ASSIGNMENT: Return all lines from the listing below in which "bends" appears.

++++++++

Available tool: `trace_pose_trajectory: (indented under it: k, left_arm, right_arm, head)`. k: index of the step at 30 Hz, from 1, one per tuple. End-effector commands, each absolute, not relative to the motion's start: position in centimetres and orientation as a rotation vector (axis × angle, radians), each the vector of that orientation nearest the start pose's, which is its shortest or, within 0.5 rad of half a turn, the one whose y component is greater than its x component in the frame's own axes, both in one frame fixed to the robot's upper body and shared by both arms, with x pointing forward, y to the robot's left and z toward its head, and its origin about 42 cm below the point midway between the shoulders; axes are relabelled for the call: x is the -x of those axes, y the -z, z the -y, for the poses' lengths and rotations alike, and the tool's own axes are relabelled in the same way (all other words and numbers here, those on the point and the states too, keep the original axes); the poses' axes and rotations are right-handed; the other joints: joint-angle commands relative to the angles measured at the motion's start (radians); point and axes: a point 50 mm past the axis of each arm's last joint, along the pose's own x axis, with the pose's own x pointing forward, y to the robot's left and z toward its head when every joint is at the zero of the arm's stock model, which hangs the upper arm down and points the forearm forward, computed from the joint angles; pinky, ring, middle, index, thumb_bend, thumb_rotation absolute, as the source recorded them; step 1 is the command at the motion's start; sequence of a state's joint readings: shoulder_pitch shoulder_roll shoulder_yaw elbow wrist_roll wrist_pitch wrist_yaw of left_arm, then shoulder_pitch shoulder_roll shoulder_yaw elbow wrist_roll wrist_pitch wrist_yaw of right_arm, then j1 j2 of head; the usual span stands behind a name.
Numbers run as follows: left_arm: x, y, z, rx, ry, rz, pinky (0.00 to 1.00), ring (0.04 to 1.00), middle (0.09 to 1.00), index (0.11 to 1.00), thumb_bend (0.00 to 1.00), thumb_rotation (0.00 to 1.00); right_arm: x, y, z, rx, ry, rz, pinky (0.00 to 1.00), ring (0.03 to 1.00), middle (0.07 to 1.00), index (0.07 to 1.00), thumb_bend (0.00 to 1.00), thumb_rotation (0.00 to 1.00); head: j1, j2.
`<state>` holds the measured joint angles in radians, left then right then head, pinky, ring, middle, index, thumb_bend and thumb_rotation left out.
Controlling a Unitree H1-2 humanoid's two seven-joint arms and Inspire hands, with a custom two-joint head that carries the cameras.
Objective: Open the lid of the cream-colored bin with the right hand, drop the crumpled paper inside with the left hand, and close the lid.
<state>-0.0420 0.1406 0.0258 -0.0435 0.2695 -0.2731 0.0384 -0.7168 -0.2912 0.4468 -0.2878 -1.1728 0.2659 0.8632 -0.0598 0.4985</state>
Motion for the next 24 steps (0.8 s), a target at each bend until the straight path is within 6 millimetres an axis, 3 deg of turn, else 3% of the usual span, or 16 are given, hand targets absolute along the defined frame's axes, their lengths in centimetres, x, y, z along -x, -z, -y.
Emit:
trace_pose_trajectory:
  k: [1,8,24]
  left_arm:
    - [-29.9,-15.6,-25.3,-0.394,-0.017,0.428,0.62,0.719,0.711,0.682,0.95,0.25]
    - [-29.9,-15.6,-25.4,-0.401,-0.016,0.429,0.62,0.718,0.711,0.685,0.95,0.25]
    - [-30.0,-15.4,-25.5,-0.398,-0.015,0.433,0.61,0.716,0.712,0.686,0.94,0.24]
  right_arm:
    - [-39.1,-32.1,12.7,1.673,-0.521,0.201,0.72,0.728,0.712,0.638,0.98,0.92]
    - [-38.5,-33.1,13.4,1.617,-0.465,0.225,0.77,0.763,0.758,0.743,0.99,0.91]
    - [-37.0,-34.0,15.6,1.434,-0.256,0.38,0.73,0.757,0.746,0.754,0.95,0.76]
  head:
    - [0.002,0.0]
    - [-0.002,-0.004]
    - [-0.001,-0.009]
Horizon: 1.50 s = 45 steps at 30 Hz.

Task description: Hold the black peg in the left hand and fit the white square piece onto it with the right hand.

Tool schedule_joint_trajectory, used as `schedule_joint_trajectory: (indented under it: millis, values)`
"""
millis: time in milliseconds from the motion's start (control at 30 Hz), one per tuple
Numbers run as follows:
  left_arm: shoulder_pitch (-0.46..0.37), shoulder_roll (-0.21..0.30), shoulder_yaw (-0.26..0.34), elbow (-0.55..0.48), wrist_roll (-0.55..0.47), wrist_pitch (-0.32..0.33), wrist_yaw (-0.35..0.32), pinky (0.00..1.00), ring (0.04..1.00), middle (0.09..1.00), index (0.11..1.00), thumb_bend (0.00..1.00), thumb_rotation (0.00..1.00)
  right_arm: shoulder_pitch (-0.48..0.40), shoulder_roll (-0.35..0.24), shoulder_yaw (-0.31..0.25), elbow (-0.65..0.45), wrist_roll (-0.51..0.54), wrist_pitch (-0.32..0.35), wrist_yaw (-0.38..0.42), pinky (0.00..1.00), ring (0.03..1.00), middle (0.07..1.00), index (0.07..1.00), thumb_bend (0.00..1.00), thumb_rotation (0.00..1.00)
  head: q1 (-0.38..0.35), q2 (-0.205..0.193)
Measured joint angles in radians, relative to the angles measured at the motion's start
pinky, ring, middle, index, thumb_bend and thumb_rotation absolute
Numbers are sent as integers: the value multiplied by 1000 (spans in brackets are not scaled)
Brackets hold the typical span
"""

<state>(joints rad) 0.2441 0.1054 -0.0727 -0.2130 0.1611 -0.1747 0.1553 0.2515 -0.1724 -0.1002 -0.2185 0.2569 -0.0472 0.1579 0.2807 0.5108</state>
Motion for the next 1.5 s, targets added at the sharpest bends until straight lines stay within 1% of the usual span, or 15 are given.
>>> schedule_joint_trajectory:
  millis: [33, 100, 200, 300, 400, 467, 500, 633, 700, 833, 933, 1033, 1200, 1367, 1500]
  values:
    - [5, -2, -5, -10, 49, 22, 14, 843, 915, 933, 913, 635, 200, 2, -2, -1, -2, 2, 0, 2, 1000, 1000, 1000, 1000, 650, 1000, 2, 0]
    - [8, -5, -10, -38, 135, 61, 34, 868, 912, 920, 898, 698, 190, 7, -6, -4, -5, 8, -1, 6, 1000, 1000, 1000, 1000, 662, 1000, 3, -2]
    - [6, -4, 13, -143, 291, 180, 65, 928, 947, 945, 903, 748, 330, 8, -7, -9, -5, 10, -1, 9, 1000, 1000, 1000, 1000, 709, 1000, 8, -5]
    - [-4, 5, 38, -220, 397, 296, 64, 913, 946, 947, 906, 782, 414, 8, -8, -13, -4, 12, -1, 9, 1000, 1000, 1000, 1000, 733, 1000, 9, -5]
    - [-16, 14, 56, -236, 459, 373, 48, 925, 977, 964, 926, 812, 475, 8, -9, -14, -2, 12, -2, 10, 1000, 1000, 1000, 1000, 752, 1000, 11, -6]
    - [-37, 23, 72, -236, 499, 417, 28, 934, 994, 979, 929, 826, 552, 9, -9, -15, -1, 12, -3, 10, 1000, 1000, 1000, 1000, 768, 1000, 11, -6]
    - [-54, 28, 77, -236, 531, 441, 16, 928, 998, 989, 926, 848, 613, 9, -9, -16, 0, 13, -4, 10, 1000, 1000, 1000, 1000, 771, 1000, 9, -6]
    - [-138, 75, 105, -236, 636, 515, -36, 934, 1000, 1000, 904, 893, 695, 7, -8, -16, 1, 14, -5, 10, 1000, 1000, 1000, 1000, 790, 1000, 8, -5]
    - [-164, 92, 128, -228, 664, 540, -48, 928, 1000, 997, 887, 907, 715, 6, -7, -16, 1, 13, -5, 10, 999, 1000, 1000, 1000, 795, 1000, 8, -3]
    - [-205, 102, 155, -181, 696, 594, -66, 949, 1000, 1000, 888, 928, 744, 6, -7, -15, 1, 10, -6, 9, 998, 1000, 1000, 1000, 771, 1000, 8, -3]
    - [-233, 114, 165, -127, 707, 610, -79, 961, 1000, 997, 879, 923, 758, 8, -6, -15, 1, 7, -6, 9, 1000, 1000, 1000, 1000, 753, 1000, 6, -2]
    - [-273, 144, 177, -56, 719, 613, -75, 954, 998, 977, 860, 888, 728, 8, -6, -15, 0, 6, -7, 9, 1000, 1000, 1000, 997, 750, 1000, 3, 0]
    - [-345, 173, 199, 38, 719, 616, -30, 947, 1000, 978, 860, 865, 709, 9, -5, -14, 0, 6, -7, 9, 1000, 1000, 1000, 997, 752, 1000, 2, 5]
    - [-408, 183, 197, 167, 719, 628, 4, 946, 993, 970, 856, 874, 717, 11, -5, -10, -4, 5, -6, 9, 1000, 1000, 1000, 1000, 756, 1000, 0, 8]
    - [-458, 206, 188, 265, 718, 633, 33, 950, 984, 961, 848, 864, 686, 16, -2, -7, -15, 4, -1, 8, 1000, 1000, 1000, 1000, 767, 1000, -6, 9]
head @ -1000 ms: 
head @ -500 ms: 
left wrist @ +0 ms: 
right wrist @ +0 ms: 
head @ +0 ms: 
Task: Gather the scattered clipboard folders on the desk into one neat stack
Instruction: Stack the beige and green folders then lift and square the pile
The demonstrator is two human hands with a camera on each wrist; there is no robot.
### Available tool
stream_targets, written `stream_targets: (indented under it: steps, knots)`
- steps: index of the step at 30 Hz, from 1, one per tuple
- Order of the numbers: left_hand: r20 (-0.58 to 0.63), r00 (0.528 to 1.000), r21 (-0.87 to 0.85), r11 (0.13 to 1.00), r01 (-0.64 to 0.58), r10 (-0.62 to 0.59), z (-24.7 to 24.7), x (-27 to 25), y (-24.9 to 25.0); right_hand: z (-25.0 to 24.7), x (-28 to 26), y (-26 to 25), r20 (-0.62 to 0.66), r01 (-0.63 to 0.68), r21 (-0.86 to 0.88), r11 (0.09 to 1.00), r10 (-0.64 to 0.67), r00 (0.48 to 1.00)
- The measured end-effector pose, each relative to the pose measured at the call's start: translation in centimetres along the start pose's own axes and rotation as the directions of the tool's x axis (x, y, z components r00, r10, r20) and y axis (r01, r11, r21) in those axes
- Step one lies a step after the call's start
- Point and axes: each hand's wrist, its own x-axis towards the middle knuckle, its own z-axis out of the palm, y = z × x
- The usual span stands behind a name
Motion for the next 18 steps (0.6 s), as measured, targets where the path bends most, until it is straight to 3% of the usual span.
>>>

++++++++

RESPONSE TO THIS EXERCISE:
Motion for the next 1.5 s, targets added at the sharpest bends until straight lines stay within 1% of the usual span, or 15 are given.
Motion for the next 18 steps (0.6 s), as measured, targets where the path bends most, until it is straight to 3% of the usual span.

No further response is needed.